Published on March 03, 2009 with 8 Comments

julian.jpg
Julian Davis

By Julian Davis, special to Fog City Journal

March 3, 2009

Hats off to the organizers of Monday’s City Budget Town Hall. Hopefully this gathering will help spark a more adequate response to our city’s current budget crisis. At this point, we are all painfully aware of the city’s predicament and the effects of the economic depression on our fiscal situation. The staggering deficit projections have us reeling and almost incapable of understanding how to cope with the sheer size of the hole we need to fill. How are city leaders responding to the crisis?

Anyone familiar with Naomi Klein’s thesis in Shock Doctrine: The Rise of Disaster Capitalism can perceive a recognizable pattern at play. For years, conservatives have been waiting with bated breath for the opportunity to slash what they consider to be a bloated city budget. Now with the shock of the budget crisis and an economic picture that is worsening by the day, the conservative crowd, lead by Mayor Gavin Newsom, has a pretext to offer us their bitter medicine – across the board cuts to vital services and programs that form the safety net for so many San Franciscans.
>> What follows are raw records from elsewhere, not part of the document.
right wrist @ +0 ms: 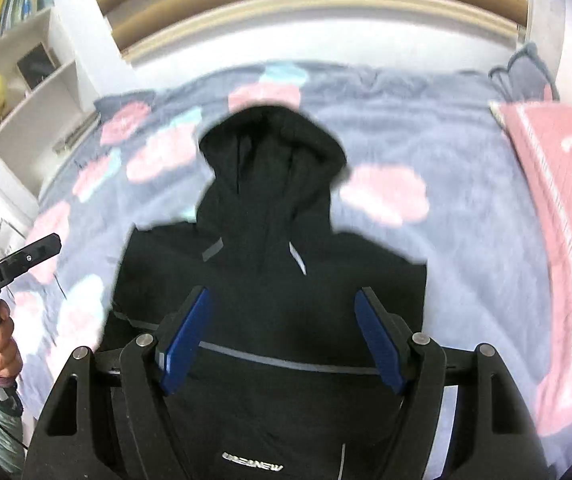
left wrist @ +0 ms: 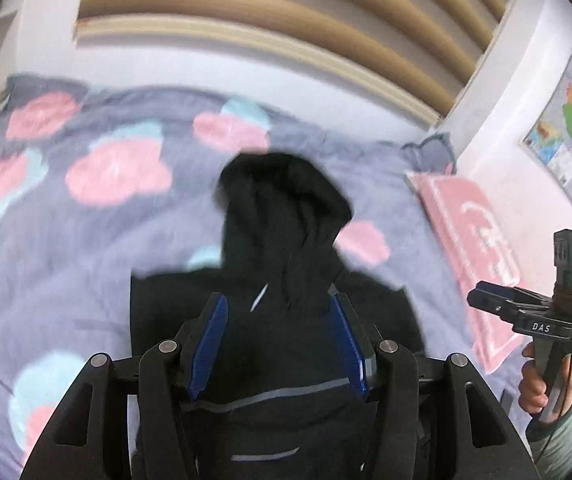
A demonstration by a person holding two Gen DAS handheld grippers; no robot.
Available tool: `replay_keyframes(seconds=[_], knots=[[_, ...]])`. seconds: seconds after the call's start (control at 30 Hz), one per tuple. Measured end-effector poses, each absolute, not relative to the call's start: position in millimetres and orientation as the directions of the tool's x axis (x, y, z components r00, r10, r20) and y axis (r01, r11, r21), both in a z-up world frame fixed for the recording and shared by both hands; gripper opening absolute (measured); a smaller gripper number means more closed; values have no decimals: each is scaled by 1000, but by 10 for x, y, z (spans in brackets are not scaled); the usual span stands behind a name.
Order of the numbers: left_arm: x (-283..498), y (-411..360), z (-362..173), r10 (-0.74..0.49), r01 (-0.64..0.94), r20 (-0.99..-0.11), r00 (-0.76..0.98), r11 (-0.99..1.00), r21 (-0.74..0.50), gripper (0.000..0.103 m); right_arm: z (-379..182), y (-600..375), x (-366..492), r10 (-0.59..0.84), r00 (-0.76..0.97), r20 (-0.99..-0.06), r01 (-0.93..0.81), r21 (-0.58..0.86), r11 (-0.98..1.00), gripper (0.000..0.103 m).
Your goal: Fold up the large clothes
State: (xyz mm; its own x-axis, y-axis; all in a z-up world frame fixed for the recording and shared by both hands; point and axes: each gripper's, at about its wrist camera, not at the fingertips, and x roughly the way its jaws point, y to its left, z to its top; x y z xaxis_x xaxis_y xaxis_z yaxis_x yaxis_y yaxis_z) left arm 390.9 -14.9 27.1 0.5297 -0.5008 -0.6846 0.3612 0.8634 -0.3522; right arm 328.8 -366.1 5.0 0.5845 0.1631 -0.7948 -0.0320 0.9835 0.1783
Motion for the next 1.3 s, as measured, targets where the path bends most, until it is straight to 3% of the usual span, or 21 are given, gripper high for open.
replay_keyframes(seconds=[0.13, 0.3, 0.67, 0.9, 0.97, 1.0, 1.03, 1.17, 1.23, 1.3], knots=[[4208, -302, 682, -505, 392, -670, 544, 859, -329, 59, 365, -3770, 3597, 137, 610, -781, 4, 176, 984, 77], [4692, -536, 746, -466, 410, -701, 540, 873, -264, 60, 260, -3916, 4114, 120, 596, -794, 53, 188, 981, 77], [6304, -932, -682, -330, 284, -837, 437, 933, -220, 61, -1054, -4162, 5483, 77, 452, -888, 152, 163, 975, 77], [6882, -992, -1392, -326, 211, -856, 401, 942, -260, 61, -1686, -4143, 6078, 86, 409, -908, 170, 168, 971, 76], [7036, -1011, -1542, -298, 189, -868, 398, 952, -240, 58, -1808, -4113, 6200, 77, 397, -914, 168, 155, 974, 57], [7097, -1001, -1606, -304, 185, -871, 386, 951, -249, 29, -1862, -4099, 6260, 73, 384, -920, 163, 145, 976, 22], [7138, -978, -1652, -332, 187, -871, 362, 941, -281, 7, -1863, -4125, 6294, 52, 387, -920, 176, 129, 976, 11], [6998, -535, -1457, -488, 176, -773, 405, 871, -458, 7, -1378, -4442, 6024, 123, 558, -821, 213, 285, 935, 9], [6842, -327, -1354, -582, 196, -702, 410, 808, -555, 8, -1273, -4479, 5869, 137, 591, -795, 183, 298, 937, 9], [6751, -237, -1438, -624, 215, -694, 360, 779, -589, 10, -1362, -4466, 5797, 117, 582, -805, 167, 258, 952, 9]])
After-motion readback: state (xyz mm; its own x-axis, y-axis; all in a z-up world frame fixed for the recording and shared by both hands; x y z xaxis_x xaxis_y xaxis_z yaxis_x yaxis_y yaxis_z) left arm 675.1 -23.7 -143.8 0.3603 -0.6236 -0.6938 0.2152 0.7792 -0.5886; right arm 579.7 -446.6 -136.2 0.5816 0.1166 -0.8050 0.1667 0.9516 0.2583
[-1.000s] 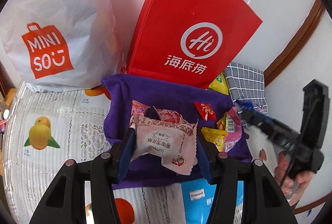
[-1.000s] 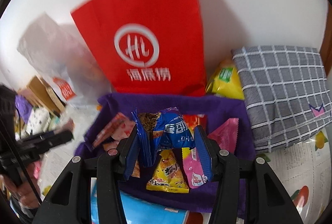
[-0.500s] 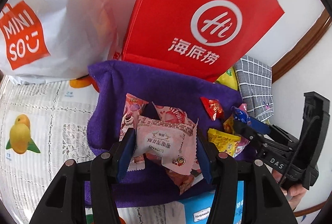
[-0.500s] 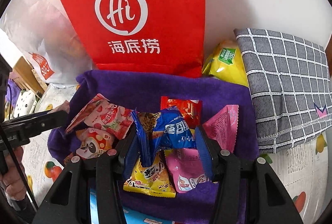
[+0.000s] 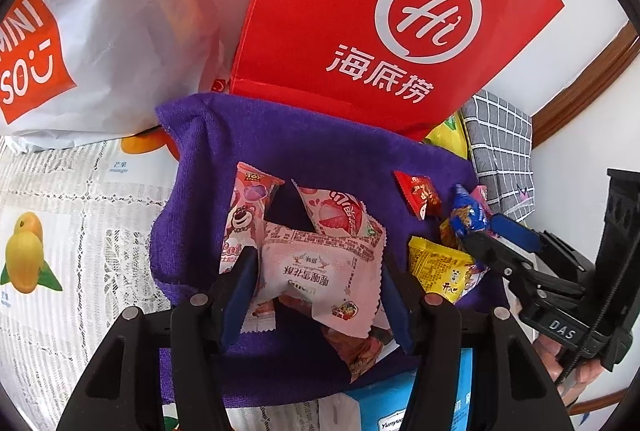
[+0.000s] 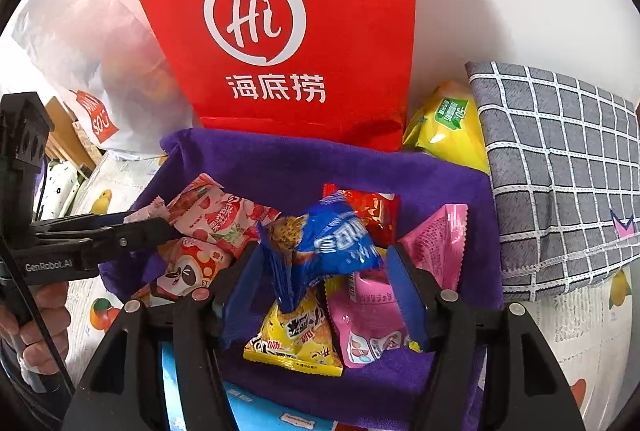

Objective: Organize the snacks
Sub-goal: 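Open both grippers and move them back toward the bags beside the tissue box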

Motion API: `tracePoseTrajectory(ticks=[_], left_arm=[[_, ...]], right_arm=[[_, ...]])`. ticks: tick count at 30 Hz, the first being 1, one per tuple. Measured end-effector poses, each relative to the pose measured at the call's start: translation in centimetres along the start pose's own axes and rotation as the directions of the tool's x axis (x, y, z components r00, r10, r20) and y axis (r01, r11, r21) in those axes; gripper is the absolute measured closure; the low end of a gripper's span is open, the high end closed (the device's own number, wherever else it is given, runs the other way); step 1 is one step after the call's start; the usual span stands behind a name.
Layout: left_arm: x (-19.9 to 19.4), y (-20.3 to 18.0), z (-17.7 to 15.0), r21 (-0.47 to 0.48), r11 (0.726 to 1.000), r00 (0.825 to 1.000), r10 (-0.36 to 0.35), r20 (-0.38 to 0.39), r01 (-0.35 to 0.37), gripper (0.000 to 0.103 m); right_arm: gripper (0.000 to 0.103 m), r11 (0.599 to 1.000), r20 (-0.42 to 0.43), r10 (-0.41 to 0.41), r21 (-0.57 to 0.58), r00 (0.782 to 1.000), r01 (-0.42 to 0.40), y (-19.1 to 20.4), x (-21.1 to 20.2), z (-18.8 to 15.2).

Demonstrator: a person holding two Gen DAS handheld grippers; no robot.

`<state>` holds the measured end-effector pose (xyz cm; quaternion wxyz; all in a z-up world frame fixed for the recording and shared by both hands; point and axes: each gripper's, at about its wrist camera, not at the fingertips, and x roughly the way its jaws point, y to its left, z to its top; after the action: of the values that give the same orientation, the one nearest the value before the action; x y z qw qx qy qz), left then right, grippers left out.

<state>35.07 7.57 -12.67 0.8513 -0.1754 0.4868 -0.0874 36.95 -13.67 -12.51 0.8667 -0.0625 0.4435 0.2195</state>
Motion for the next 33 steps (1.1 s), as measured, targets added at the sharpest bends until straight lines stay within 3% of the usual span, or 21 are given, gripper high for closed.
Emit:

A previously imperfect system is being drastically scaled back leaving people who are already feeling the impact of hard times with nowhere to turn.

Progressives, who have what appears to be a firm hold on the local legislature, are responding with limited success. In order to preserve vital health and human services, it is obvious that the city will need a massive influx of new revenue. But while there is a general acceptance of the idea that cuts cannot be avoided, consensus on new revenue options is a chimerical ideal dangling tenuously and inadequately before our eyes. A proposed June election to vote on tax measures has been delayed indefinitely as Board of Supervisors President David Chiu nobly attempts to reach agreement with politicians who would rather see the poor exported from San Francisco all together.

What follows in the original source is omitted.